第1回北摂交通圏タクシー特定地域協議会と
第2回河北交圏タクシー特定地域協議会 原案通り可決
2019年9月1日付・第467/172号
【大阪】第1回北摂交通圏タクシー特定地域協議会と第2回河北交圏タクシー特定地域協議会が8月28日、大阪市天王寺区の「ホテルアウィーナ大阪」で開かれた。
第1回北摂交通圏タクシー特定地域協議会では、委任状を含む102人が出席し、規定を満たす過半数の出席者で会議は成立した。西村弘(関西大学社会安全学部教授)会長は「特定地域協議会では、事業者や運転者らが減車を論議すると独禁法違反になるが、タクシーに関しては、自治体、消費者を交え論議していいことになっている。活性化については、利用者、自治体が集まっており、どこにニーズがあるかなど、意見交換している」と開催趣旨を説明。新たに今回から東京・日本交通が参画したことが報告された。協議会設置期限は令和4年6月30日。北摂交通圏特定地域協議会要綱案には、大手を90両以上、中小を90両未満とすることなどが盛り込まれたが、この中で、分科会の設置に触れた第7条に対し、西村会長は「分科会会長には協議会会長となるとしているのはどうか。他地域では複数の学識経験者が分担している」などと問題提起したが、これに同調する出席者はおらず、全構成員が賛成し、承認された。採択の際、大阪府は棄権し、採択に加わらなかった。事業者構成員の賛成内訳は、北摂交通圏786両(うち個人タクシー73両)のうち622両が賛成した。運輸局が示した地域車両数618両、13・7%。この乖離の解消の他、北摂交通圏に即した地域計画の策定に向け動き出した。

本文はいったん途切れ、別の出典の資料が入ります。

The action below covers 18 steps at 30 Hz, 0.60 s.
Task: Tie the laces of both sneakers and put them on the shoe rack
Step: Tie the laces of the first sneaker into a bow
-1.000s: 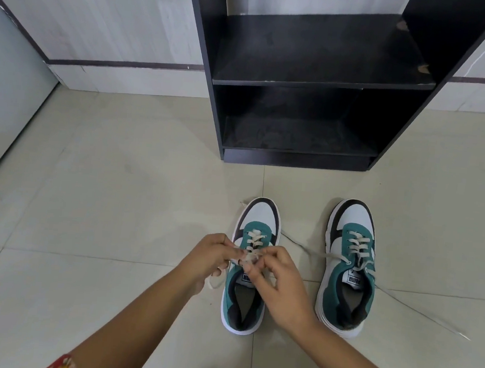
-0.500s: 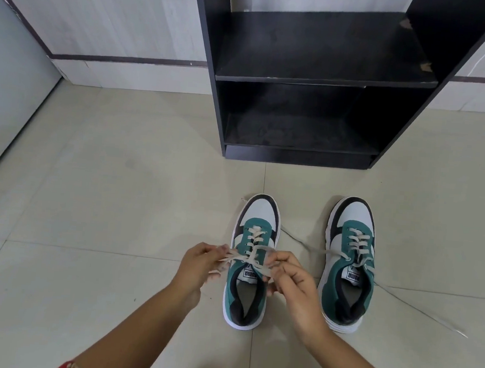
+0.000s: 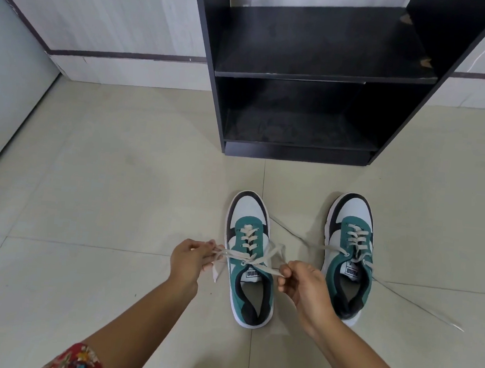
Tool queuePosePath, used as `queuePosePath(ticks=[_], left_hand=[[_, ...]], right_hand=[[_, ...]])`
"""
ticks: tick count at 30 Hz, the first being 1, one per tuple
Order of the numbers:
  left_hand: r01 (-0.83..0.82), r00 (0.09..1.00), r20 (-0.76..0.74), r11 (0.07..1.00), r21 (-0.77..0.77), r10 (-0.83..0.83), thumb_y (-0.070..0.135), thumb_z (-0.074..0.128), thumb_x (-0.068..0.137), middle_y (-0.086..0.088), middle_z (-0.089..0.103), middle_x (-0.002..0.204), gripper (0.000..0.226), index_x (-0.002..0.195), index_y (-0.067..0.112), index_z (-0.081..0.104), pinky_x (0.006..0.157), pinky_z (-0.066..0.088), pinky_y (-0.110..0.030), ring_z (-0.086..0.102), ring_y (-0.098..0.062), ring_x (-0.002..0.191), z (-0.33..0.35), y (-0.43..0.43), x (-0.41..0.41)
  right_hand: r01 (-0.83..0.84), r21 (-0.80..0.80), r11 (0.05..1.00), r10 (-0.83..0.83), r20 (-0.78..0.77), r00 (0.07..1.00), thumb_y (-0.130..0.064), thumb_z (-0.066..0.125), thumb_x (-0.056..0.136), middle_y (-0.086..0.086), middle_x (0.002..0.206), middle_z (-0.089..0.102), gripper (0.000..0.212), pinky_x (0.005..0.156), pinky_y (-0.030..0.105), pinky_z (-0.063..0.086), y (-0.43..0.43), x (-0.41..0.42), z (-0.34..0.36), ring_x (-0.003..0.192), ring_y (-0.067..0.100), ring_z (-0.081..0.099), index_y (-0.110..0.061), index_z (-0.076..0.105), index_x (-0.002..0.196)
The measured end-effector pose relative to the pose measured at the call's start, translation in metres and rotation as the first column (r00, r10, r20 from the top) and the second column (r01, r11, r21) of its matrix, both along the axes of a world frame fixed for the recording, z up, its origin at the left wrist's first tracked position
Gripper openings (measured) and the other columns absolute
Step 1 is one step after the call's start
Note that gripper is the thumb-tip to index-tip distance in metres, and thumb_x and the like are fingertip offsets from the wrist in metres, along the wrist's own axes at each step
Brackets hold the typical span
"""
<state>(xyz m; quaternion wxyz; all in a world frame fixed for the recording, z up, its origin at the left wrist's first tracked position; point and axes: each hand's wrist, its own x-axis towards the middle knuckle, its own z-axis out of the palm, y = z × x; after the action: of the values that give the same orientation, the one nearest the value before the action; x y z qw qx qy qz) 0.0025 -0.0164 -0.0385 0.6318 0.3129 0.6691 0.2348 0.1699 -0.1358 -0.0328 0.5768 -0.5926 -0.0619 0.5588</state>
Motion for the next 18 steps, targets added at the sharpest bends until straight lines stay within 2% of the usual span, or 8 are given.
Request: queuePosePath(ticks=[3, 5, 7, 10, 11, 13, 16, 18], left_hand=[[-0.011, 1.000, 0.025, 1.000, -0.005, 0.011, 0.009, 0.068, 0.083, -0.015, 0.073, 0.086, 0.015, 0.077, 0.005, 0.055, 0.075, 0.057, -0.036, 0.071, -0.016, 0.060, -0.002, 0.000, -0.001], [-0.021, 1.000, 0.019, 1.000, -0.001, 0.021, 0.008, 0.067, 0.084, -0.015, 0.073, 0.087, 0.014, 0.078, 0.004, 0.055, 0.080, 0.056, -0.040, 0.072, -0.020, 0.066, -0.001, -0.002, 0.000], [0.039, 0.997, -0.075, 0.996, 0.074, -0.034, 0.012, 0.066, 0.086, -0.014, 0.073, 0.089, 0.015, 0.080, 0.004, 0.054, 0.078, 0.056, -0.040, 0.071, -0.026, 0.078, 0.000, -0.007, 0.000], [0.273, 0.952, -0.184, 0.951, 0.142, -0.246, 0.028, 0.061, 0.088, -0.009, 0.069, 0.100, 0.021, 0.091, 0.009, 0.054, 0.081, 0.057, -0.045, 0.066, -0.025, 0.092, 0.008, -0.016, -0.001], [0.365, 0.921, -0.197, 0.921, 0.138, -0.336, 0.038, 0.062, 0.086, -0.004, 0.067, 0.104, 0.030, 0.100, 0.013, 0.054, 0.084, 0.056, -0.045, 0.064, -0.022, 0.094, 0.010, -0.019, -0.001], [0.548, 0.826, -0.238, 0.827, 0.127, -0.511, 0.055, 0.070, 0.070, 0.010, 0.062, 0.108, 0.062, 0.119, 0.027, 0.045, 0.085, 0.055, -0.041, 0.063, -0.016, 0.098, 0.012, -0.026, 0.000], [0.718, 0.679, -0.379, 0.676, 0.167, -0.628, 0.036, 0.077, 0.064, 0.013, 0.060, 0.117, 0.076, 0.128, 0.037, 0.035, 0.086, 0.052, -0.033, 0.063, -0.013, 0.101, 0.011, -0.038, 0.007], [0.702, 0.680, -0.490, 0.677, 0.221, -0.545, 0.023, 0.069, 0.071, 0.008, 0.061, 0.119, 0.063, 0.126, 0.033, 0.038, 0.084, 0.053, -0.033, 0.064, -0.017, 0.099, 0.011, -0.034, 0.002]], right_hand=[[-0.013, -0.034, 0.999, 0.013, 0.005, 1.000, -0.001, 0.035, 0.089, 0.002, 0.050, 0.046, 0.039, 0.046, 0.021, 0.041, -0.001, -0.001, 0.002, 0.045, 0.013, 0.042, -0.012, 0.046, 0.054], [-0.045, -0.073, 0.996, 0.046, 0.018, 0.999, -0.002, 0.037, 0.090, 0.003, 0.052, 0.044, 0.041, 0.049, 0.023, 0.038, -0.003, -0.001, 0.002, 0.044, 0.011, 0.040, -0.015, 0.048, 0.052], [-0.114, -0.104, 0.988, 0.122, 0.073, 0.990, -0.007, 0.040, 0.092, 0.004, 0.058, 0.045, 0.039, 0.056, 0.026, 0.039, -0.007, -0.002, 0.003, 0.046, 0.011, 0.043, -0.015, 0.053, 0.056], [-0.226, -0.081, 0.971, 0.238, 0.236, 0.942, -0.013, 0.054, 0.091, 0.002, 0.080, 0.059, 0.011, 0.071, 0.021, 0.043, -0.013, -0.006, 0.005, 0.077, 0.015, 0.055, -0.008, 0.055, 0.081], [-0.289, -0.093, 0.953, 0.303, 0.274, 0.913, -0.012, 0.062, 0.087, -0.004, 0.092, 0.060, 0.012, 0.076, 0.018, 0.045, -0.014, -0.008, 0.004, 0.089, 0.013, 0.056, -0.011, 0.051, 0.093], [-0.416, -0.148, 0.897, 0.442, 0.325, 0.836, -0.009, 0.071, 0.079, -0.020, 0.108, 0.053, 0.049, 0.090, 0.019, 0.044, -0.016, -0.014, -0.002, 0.105, 0.007, 0.052, -0.021, 0.041, 0.116], [-0.460, -0.150, 0.875, 0.483, 0.338, 0.808, -0.013, 0.067, 0.076, -0.019, 0.117, 0.055, 0.067, 0.103, 0.032, 0.042, -0.011, -0.024, -0.009, 0.115, 0.011, 0.054, -0.031, 0.034, 0.131], [-0.464, -0.113, 0.879, 0.475, 0.300, 0.827, -0.014, 0.066, 0.082, -0.016, 0.122, 0.056, 0.059, 0.102, 0.026, 0.041, -0.004, -0.029, -0.010, 0.117, 0.007, 0.054, -0.034, 0.037, 0.129]])
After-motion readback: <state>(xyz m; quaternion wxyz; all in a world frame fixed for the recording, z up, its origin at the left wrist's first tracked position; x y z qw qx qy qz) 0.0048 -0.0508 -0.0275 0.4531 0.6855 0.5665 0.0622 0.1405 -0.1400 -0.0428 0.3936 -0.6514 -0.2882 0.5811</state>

論議は事業者、運転者から特段の意見もなく、淡々と推移した感があったことなどから、「その他構成員」の熊和子・元毎日放送ラジオ局長が「地域計画策定がこれから行われようとする中、提出された資料のみで判断するのは、業界外の者にとっては難しい。特定地域で先行する大阪市域交通圏のケースなどを示し、どのやり方に実効性があるのか。経済状況が悪化する中、実質的に車両が余っていることなど、特定地域に指定する効果を教えてほしい」と問題提起。これに対し、井田信雄・事務局長(大タ協専務理事)は全国的に特定地域ではフォローアップが進んでおり、乖離率は縮小傾向にあることや活性化に関しては、アプリ配車やキャッシュレス化、マタニティタクシー、乗り合いタクシー、便利タクシーなど多様化するニーズに答えているとした。また、インバウンド対応として、多言語化にも取組んでいるなどとした。
これに対し、熊氏は「もう少し、丁寧な報告が必要ではないか。会議の形式だけで進行しようとしている。もっと現場の事業者や運転者の意見を取り入れたらどうか」などと反論した。オブザーバーの藤原幸嗣・近運局旅客第二課長は「本年中にフォローアップ調査を行う。その内容を報告したい」と理解を求めた。
第2回河北交通圏特定地域協議会では、地域計画案が示され、説明の後、若干の意見交換が行われ、採択に入り、事業者構成員は844両中645両が賛成、棄権・欠席・非構成員は199両だったが、賛成率76・42%で規定の3分の2を上回り賛成、自治体では北摂交通圏同様、大阪府が棄権に回った他は、出席した全構成員が賛成、了承された。タクシー事業者では大桐グループが棄権に回った。タクシー事業者は81両以上が大手、それ未満を中小としたことで、それぞれ422両ずつになった。区分別の採択では大手が全社賛成、中小は223両が賛成で、かろうじて賛成基準の過半数を上回り、賛成となった。
井田・事務局長は、事業計画案を説明する中で、営収は平成14年以降、21年を底に増減を繰り返し、平成29年は増加傾向にある。総営収の減少は、労働力不足に原因がある他、運転者の若年層が入ってこず、高齢化による減少の歯止めが喫緊の課題になっている。とする一方、活性化策として事前確定運賃、マース、防災協力、UD車両の普及など20項目に取組むことなどを報告した。これに絡み、採択を棄権した大阪府は「万博やインバウンド対応などタクシーのサービス向上が一層求められている中での適正化は賛成できないが、防災協力など活性化への取り組みは評価できる」と理由を説明した。
削減計画については、運輸局が示した適正化の数値から19・8%の乖離があり、このまま実施するには事業者への影響が大きいことから、10~13%の削減が提案され、特段の反対はなかった。
抹消登録も含む全日制限、曜日別制限など供給力削減計画等については後日、書面協議により諮られることが了承された。